A RAG-powered chatbot for answering questions about West End and Broadway theatre. Praxa combines a curated PDF knowledge base with a retrieval-augmented generation pipeline to provide accurate, source-backed answers about shows, productions, venues, and the people behind them.
- Conversational chat interface built with Streamlit
- Retrieval-Augmented Generation (RAG) — answers are grounded in your own documents, not just LLM training data
- Source citations with every answer (filename + page number)
- Local embeddings via
all-MiniLM-L6— no API call needed for indexing - Powered by
gemma-3-27bvia OpenRouter
| Layer | Tool |
|---|---|
| UI | Streamlit |
| LLM Orchestration | LangChain |
| LLM | gemma-3-27b via OpenRouter |
| Embedding Model | all-MiniLM-L6-v2 (sentence-transformers) |
| Vector Database | Chroma |
| Document Loader | LangChain PyPDFLoader |
| Text Splitting | RecursiveCharacterTextSplitter |
Praxa/
├── praxa_client.py # Streamlit UI — chat interface
├── praxa_rag.py # RAG chain — retrieval, prompt, LLM, sources
├── context.py # Chroma vector store setup and PDF indexing
├── model.py # OpenRouter LLM initialisation
├── data/ # PDF documents (your knowledge base)
├── chroma_db/ # Persisted Chroma vector index (auto-generated)
└── requirements.txt
git clone https://github.com/your-username/praxa.git
cd praxapython -m venv venv
# Windows
venv\Scripts\activate
# macOS / Linux
source venv/bin/activatepip install -r requirements.txtCreate a .env file in the project root:
OPENROUTER_API_KEY=your_api_key_here
You can get a free API key at openrouter.ai.
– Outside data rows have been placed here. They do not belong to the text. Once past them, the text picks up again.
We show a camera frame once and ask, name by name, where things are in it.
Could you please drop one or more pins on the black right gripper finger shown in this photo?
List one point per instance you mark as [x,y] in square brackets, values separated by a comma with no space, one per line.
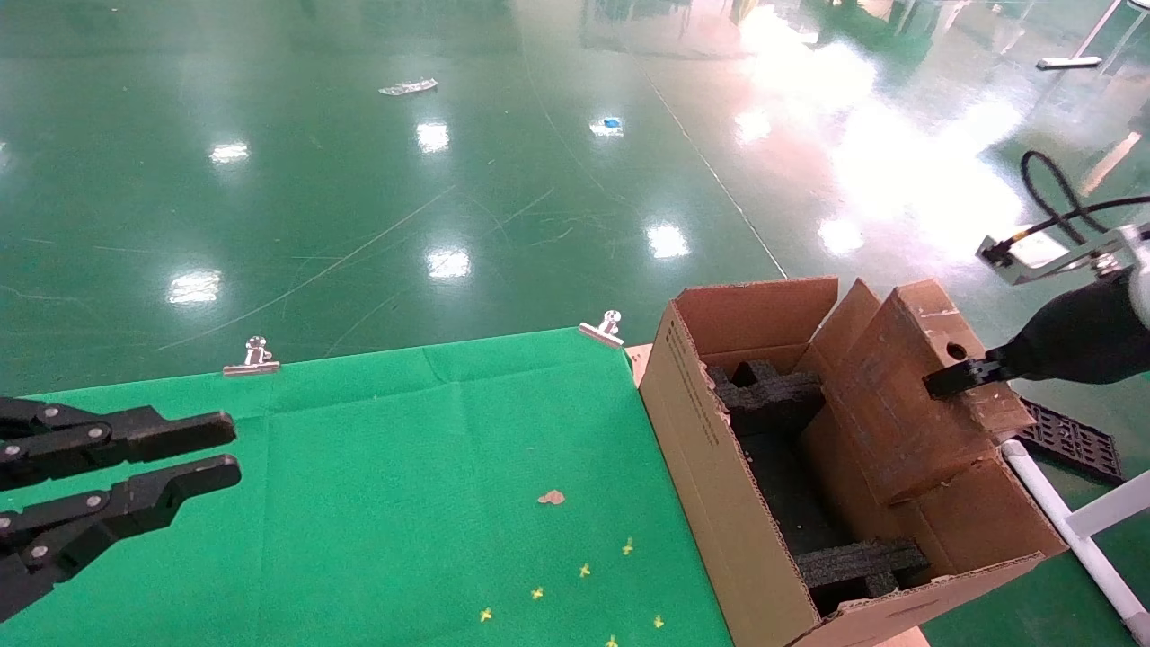
[966,377]

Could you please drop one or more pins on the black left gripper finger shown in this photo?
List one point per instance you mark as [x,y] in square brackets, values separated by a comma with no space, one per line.
[144,494]
[135,433]

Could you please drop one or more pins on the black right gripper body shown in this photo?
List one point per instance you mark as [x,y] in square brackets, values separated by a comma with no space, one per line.
[1087,337]

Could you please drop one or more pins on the small brown cardboard box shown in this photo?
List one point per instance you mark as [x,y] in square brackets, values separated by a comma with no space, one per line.
[898,404]

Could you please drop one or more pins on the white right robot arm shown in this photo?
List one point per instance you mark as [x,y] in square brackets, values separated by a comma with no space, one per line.
[1143,288]

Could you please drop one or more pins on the large open cardboard carton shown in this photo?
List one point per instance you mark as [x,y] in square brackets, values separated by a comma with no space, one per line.
[710,503]

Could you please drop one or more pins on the brown cardboard crumb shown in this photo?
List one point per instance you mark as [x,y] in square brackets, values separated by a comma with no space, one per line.
[551,497]

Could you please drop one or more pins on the black plastic grid crate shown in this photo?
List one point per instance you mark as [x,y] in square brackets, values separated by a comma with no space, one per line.
[1074,440]

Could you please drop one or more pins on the silver binder clip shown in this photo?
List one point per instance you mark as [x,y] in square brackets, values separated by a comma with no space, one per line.
[604,332]
[253,359]

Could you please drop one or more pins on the black foam block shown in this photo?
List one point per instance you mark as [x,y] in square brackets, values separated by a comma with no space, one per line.
[853,566]
[773,395]

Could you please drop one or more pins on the green table cloth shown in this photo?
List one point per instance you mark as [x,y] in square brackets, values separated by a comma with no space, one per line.
[359,494]

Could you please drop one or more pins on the white floor stand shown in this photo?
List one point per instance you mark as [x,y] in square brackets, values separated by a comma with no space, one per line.
[1067,63]

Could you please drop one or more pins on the white litter scrap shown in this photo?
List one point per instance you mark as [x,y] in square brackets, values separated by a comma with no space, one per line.
[406,87]

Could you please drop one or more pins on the grey metal camera bracket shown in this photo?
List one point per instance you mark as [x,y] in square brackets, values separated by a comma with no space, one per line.
[1096,256]

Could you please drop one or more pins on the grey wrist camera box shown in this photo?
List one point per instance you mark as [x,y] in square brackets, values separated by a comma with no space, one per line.
[1024,256]

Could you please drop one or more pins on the white pipe frame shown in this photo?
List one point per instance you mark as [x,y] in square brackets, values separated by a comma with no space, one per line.
[1092,548]

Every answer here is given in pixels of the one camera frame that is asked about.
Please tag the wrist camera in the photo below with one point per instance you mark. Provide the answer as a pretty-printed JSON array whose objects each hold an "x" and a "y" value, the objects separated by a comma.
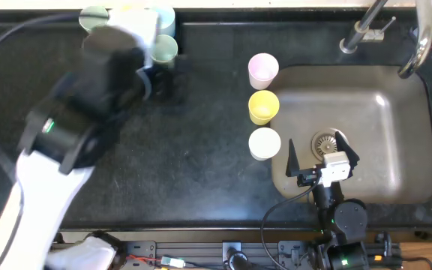
[
  {"x": 336, "y": 168},
  {"x": 135, "y": 26}
]

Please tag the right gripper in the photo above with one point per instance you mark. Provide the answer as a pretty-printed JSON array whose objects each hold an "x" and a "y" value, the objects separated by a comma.
[{"x": 308, "y": 177}]

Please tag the green cup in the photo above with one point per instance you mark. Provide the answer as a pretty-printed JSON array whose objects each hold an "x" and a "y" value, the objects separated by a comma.
[
  {"x": 92, "y": 17},
  {"x": 164, "y": 48}
]

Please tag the steel sink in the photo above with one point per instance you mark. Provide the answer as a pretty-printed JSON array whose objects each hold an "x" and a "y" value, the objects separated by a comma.
[{"x": 381, "y": 131}]

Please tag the pink cup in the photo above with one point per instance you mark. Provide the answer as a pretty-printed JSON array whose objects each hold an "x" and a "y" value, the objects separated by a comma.
[{"x": 263, "y": 69}]

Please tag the steel tap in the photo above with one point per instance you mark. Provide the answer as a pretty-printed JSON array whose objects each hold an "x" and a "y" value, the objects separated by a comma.
[{"x": 424, "y": 41}]

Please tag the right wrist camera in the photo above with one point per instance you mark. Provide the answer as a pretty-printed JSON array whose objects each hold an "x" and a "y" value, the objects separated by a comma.
[{"x": 336, "y": 168}]

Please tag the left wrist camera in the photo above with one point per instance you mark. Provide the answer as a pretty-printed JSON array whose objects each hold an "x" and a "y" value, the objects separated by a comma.
[{"x": 135, "y": 26}]

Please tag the mounting rail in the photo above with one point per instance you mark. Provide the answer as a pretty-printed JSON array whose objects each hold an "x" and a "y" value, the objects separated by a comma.
[{"x": 201, "y": 249}]

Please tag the yellow cup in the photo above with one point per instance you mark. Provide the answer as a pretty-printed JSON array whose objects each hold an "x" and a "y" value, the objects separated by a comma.
[{"x": 263, "y": 107}]

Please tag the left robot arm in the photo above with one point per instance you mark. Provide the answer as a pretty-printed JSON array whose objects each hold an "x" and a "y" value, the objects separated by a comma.
[{"x": 51, "y": 195}]

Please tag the white cup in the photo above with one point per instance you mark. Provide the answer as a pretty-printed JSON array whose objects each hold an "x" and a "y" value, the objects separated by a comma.
[{"x": 264, "y": 143}]

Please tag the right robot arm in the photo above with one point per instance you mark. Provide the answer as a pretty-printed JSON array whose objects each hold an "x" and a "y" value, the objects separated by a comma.
[{"x": 349, "y": 217}]

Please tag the blue cup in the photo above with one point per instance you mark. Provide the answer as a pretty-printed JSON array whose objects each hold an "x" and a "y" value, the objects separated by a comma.
[{"x": 167, "y": 18}]

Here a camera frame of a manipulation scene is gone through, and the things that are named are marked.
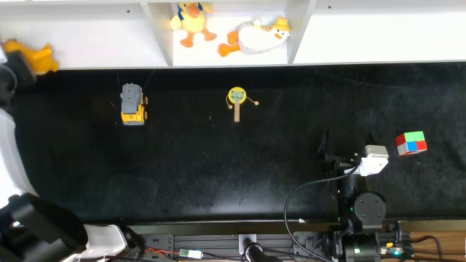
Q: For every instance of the many-coloured puzzle cube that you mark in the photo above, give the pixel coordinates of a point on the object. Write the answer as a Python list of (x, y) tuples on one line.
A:
[(411, 143)]

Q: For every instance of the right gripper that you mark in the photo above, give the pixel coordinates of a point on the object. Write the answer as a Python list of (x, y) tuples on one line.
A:
[(342, 162)]

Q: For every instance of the yellow rattle drum toy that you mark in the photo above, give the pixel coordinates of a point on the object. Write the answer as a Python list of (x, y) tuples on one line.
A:
[(237, 96)]

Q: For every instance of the mounting rail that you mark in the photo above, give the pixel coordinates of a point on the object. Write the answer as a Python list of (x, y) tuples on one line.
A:
[(218, 244)]

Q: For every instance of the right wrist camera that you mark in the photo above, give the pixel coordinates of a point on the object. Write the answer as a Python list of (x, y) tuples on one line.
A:
[(371, 160)]

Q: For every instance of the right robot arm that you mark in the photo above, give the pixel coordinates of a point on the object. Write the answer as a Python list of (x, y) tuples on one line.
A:
[(367, 209)]

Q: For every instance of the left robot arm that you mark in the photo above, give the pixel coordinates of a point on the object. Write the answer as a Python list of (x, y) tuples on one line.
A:
[(40, 225)]

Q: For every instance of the white plush duck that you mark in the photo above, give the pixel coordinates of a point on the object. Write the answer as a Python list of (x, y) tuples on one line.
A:
[(258, 38)]

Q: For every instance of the orange rubber toy figure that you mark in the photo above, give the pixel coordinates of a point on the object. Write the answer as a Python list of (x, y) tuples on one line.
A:
[(42, 58)]

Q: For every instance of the grey and yellow toy truck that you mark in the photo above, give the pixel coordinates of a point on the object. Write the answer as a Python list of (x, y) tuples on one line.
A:
[(132, 103)]

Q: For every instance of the white shelf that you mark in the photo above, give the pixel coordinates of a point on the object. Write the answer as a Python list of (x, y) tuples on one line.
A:
[(364, 36)]

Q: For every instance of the yellow plush duck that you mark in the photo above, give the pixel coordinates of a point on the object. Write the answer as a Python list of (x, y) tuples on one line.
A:
[(193, 23)]
Run the following command to set up Praxa's knowledge base. This will automatically download the required PDFs and build the Chroma vector index:
python context.pyThis only needs to be done once. The PDFs will be saved to context_data/
and the vector index to chromadb/.
streamlit run praxa_client.pyThen open http://localhost:8501 in your browser.
User question
│
▼
Embed question ← all-MiniLM-L6-v2
│
▼
Similarity search ← Chroma finds top-k most relevant chunks
│
▼
Build prompt ← LangChain formats question + retrieved context
│
▼
LLM generates answer ← gemma-3-27b via OpenRouter
│
▼
Return answer + sources ← filename and page number for each chunk used
At indexing time, each PDF is loaded, split into overlapping chunks using RecursiveCharacterTextSplitter, and embedded using all-MiniLM-L6-v2. The resulting vectors are stored in a local Chroma database alongside the original text and metadata.
At query time, the user's question is embedded using the same model, and Chroma performs a cosine similarity search to retrieve the most relevant chunks. These are passed to gemma-3-27b as context alongside the question, and the model generates a grounded answer. The source documents are returned alongside the answer so the user can verify the information.
streamlit
langchain
langchain-community
langchain-chroma
langchain-openai
sentence-transformers
chromadb
pypdf
python-dotenv